*WORK ITEM*. The following data has a line with "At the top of" and a line with "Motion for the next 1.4". Write out exactly those lines and all the lines between them.

*Collection entries*.
*** Block opens ***
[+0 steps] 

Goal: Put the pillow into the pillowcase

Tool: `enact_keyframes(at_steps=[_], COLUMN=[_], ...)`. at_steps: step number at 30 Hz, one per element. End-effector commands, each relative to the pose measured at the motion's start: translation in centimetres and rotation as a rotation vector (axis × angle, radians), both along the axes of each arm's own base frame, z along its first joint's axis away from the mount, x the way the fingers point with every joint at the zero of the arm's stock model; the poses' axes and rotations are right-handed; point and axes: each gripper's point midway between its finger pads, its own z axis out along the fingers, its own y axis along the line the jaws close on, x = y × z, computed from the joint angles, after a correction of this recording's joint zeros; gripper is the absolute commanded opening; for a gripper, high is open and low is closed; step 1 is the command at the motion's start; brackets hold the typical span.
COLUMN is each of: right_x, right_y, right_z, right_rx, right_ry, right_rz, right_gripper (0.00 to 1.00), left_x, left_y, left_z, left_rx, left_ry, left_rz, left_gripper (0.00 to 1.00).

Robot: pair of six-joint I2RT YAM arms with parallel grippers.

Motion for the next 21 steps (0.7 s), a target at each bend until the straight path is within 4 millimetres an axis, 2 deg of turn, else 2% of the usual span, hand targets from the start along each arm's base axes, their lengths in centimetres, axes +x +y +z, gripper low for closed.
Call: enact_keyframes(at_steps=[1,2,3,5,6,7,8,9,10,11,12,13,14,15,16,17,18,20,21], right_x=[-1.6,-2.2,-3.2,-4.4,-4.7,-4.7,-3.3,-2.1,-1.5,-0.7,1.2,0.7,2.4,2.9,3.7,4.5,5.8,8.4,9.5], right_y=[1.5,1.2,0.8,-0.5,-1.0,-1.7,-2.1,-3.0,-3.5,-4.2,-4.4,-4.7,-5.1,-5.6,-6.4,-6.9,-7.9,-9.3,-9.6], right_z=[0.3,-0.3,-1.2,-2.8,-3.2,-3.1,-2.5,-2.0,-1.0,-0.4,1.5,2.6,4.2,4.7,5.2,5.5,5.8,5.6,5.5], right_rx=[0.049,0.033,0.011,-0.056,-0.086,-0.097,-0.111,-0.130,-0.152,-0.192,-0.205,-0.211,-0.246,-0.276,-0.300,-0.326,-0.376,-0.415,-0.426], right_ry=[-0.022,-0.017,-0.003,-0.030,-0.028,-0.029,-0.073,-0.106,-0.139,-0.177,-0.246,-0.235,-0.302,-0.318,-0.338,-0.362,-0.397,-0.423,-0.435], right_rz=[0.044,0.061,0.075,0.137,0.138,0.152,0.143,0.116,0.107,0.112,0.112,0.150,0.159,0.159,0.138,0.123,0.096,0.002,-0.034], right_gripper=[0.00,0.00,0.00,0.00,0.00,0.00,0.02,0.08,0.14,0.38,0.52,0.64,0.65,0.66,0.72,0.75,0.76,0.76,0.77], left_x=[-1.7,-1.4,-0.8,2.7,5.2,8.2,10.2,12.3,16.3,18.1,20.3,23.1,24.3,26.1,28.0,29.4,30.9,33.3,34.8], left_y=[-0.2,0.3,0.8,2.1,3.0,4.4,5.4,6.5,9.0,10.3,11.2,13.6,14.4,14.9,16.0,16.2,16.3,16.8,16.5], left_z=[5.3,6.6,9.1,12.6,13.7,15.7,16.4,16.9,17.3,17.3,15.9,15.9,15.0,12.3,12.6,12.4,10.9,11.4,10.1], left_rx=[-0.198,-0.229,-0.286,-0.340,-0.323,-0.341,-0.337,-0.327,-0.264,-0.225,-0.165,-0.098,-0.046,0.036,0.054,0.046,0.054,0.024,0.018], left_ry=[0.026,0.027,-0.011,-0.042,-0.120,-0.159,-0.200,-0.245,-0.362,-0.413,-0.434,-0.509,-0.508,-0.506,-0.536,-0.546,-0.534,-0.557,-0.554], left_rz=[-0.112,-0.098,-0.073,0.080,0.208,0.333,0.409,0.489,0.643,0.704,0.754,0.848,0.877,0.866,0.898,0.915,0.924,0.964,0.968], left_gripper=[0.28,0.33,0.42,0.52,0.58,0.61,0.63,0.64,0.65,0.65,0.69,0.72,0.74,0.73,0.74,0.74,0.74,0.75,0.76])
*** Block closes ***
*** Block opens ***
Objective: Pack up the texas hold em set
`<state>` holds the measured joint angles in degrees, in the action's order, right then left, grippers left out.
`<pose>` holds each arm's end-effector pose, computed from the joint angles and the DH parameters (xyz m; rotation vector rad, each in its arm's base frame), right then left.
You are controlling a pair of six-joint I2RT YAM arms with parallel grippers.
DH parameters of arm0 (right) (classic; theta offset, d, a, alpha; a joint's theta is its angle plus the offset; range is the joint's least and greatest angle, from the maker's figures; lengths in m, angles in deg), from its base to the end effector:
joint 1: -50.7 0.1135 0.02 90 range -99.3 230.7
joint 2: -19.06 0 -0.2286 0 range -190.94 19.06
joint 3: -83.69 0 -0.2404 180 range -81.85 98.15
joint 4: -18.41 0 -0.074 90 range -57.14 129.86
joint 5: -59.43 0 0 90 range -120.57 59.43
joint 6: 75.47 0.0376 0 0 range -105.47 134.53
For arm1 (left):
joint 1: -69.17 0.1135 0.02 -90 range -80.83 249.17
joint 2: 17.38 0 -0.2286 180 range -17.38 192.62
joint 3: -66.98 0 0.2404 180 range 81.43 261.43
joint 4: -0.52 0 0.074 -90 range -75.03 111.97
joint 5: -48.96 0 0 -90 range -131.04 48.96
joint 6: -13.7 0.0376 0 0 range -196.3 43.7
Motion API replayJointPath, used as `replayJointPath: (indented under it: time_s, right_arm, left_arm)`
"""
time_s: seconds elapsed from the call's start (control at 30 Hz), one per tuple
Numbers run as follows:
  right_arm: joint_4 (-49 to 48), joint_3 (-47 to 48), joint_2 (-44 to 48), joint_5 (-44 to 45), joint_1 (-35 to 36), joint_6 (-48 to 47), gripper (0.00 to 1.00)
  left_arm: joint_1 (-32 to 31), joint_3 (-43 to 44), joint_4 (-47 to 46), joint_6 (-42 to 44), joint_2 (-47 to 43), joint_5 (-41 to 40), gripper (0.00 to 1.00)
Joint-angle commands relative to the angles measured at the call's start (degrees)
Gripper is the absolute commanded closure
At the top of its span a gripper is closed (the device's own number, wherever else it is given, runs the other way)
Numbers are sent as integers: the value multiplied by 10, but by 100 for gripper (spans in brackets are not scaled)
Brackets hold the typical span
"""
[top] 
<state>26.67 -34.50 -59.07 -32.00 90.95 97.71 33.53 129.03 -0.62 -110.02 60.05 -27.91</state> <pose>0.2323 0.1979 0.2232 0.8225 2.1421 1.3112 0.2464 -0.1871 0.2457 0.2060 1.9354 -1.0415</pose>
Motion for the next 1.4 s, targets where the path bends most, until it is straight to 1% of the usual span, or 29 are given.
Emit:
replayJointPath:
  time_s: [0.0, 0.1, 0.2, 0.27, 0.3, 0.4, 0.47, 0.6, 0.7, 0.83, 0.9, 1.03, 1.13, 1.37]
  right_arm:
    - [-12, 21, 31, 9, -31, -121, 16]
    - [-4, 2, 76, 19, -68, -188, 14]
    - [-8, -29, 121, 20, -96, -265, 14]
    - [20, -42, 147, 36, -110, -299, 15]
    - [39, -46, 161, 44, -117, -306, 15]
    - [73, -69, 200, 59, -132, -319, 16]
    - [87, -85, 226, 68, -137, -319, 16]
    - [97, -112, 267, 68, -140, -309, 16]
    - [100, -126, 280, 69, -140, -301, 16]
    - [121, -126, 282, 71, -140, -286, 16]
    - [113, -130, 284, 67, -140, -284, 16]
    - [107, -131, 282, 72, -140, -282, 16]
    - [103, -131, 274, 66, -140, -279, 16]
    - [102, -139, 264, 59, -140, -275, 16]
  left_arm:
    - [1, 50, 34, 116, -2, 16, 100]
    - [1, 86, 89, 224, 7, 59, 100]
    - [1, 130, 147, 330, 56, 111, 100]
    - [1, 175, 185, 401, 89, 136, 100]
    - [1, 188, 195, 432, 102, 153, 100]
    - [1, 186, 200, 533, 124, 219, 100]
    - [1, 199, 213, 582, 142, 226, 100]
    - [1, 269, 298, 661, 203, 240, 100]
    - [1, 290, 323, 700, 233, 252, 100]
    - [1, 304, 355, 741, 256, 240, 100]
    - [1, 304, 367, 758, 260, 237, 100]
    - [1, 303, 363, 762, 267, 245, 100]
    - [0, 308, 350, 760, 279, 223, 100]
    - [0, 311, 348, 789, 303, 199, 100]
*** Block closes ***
*SOLUTION*.
At the top of its span a gripper is closed (the device's own number, wherever else it is given, runs the other way)
Numbers are sent as integers: the value multiplied by 10, but by 100 for gripper (spans in brackets are not scaled)
Brackets hold the typical span
"""
[top] 
<state>26.67 -34.50 -59.07 -32.00 90.95 97.71 33.53 129.03 -0.62 -110.02 60.05 -27.91</state> <pose>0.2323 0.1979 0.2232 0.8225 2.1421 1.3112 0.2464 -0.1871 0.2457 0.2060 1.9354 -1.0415</pose>
Motion for the next 1.4 s, targets where the path bends most, until it is straight to 1% of the usual span, or 29 are given.

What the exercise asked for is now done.